WORK INSTRUCTION
Return, word for word, the lines running from the one that contains "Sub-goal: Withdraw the" to the final line of the listing below.

RECORDED DATA
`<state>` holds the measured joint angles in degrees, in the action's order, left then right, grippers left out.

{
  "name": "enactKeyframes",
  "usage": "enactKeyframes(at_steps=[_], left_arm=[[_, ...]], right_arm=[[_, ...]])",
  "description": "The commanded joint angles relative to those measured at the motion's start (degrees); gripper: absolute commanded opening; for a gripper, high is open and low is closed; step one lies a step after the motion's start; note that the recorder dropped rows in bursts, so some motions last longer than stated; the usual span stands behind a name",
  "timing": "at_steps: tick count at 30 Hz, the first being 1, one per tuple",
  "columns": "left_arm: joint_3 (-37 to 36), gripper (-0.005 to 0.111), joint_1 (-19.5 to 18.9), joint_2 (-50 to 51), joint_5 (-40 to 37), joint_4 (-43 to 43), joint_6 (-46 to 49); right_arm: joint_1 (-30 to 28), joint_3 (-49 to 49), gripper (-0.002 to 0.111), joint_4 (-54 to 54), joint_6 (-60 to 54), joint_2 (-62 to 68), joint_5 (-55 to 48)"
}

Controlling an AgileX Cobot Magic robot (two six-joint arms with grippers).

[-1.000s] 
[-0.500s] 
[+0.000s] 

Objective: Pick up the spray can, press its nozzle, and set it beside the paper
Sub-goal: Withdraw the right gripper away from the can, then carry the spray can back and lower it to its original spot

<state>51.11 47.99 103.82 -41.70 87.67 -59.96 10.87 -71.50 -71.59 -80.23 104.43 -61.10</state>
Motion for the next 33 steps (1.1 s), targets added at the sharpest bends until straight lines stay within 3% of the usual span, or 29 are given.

REPLY TO THE TASK
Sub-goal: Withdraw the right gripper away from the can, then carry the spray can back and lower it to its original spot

<state>51.11 47.99 103.82 -41.70 87.67 -59.96 10.87 -71.50 -71.59 -80.23 104.43 -61.10</state>
Motion for the next 33 steps (1.1 s), targets added at the sharpest bends until straight lines stay within 3% of the usual span, or 29 are given.

The output is now complete.